CLINICAL PATHOLOGY AND HEMOSTATIC ABNORMALITIES IN EXPERIMENTAL AFRICAN HORSESICKNESS

Authors: SKOWRONEK, A - FORMER USDA EMPLOYEE; LA FRANCO, L - FORMER USDA EMPLOYEE; Stone Marschat, Melissa; Burrage, Thomas; REBAR, A - PURDUE UNIVERSITY; LAEGREID, WILLIAM - USDA ARS NAP, CLAY CENTER

Submitted to: Veterinary Pathology
Publication Type: Peer Reviewed Journal
Publication Acceptance Date: 7/1/1995
Publication Date: N/A
Citation: N/A

Interpretive Summary: African horsesickness (AHS) is a fatal disease of horses which is carried by certain insects (midges). The disease is found in Africa and there have been recent outbreaks in Spain. The final stages of the disease have been described in experimental and field cases, however, the changes that occur in the blood and affected tissue which lead to death of the animal are unknown. Knowledge of these changes in the blood and tissues is critical for designing strategies for caring for infected animals, to help stop the spread of the disease, and aid in the design of vaccine-based and other preventative measures. This study uses three different types of AHS virus which cause three distinctive forms of the disease; a lung disease, a heart disease and a mild, fever-only disease. Sixteen serum chemicals and six blood cell parameters were determined for each group of infected animals. Since the end stage of the disease always involved edema and/or hemorrhage, ,the coagulation properties of the blood were also evaluated. This study i the most comprehensive blood analysis of AHS virus infection and it found significant alterations in some but not all of the serum enzymes and chemical ions, activation of the coagulation system, and major alterations in the umber of circulating blood cells. This study concludes that AHS virus damages blood vessels which, in turn, leads to coagulation in those blood vessels and the eventual death of the infected animal.
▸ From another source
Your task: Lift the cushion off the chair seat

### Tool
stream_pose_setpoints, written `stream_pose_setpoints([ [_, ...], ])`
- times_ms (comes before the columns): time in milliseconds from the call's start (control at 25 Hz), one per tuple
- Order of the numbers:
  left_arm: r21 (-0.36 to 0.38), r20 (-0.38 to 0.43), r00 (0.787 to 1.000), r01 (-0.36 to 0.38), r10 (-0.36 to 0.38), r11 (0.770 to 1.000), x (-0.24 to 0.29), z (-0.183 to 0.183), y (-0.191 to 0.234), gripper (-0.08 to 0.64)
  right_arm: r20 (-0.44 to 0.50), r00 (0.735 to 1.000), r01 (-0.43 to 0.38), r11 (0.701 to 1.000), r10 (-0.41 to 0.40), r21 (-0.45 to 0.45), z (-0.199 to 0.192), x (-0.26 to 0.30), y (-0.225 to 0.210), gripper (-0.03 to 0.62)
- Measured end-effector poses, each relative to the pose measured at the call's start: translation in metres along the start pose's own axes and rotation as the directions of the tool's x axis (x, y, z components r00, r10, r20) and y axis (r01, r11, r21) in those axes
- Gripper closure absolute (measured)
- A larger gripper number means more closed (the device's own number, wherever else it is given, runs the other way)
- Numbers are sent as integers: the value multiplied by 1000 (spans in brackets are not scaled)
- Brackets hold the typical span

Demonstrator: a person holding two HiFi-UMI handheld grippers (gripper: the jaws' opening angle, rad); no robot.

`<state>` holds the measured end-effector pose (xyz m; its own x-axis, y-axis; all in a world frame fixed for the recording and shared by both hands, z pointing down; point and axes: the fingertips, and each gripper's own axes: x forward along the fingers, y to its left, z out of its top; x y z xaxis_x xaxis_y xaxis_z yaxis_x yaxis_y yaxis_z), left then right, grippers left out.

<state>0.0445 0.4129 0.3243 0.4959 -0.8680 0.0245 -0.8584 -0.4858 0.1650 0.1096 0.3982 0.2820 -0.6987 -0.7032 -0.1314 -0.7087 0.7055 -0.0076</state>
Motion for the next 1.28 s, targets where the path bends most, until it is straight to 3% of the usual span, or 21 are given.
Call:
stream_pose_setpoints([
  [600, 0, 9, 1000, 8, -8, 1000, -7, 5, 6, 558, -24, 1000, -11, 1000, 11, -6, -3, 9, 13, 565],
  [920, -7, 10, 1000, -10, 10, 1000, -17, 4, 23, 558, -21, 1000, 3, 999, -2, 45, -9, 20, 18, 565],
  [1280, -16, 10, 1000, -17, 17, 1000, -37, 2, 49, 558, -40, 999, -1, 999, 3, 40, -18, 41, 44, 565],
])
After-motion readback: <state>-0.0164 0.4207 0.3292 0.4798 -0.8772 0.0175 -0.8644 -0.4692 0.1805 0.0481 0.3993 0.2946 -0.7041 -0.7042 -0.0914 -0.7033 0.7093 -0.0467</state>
Technical Abstract: Infection of naive North American horses with 10(4) cell culture infectious doses of virulence variants of AHSV, designated AHSV/4SP, AHSV/9PI, and AHSV/4PI, reproduced three classical forms of AHS: acute, subacute and febrile, respectively. Distinct clinicopathologic and hemostatic abnormalities were associated with each form of disease. Hemostatic abnormalities included increased concentration of fibrin degradation products and prolongation of prothrombin, activated partial thromboplastin, and thrombin clotting times. Hemostatic findings indicate activation of the coagulation and fibrinolytic systems with clotting factor consumption in acute and subacute cases of AHS. Hematologic abnormalities in acute and subacute cases of AHS included leukopenia, decreased platelet counts, elevated hematocrit, and increased erythrocyte counts and hemoglobin concentration. Leukopenia was characterized by lymphopenia, neutropenia, and a left shift. Increased levels of serum creatine kinase, lactate dehydrogenase, aspartate aminotransferase, and alkaline phosphatase, hypocalcemia, hypoalbuminemia, hypoproteinemia and elevated creatinine, phosphorus, and total bilirubin levels were present in some but not all horses. Metabolic acidosis, indicated by decreased total bicarbonate and increased lactate and anion gap, was present in horses with the acute form of disease. Mild thrombocytopenia and leukopenia were occasionally associated with the febrile form of disease.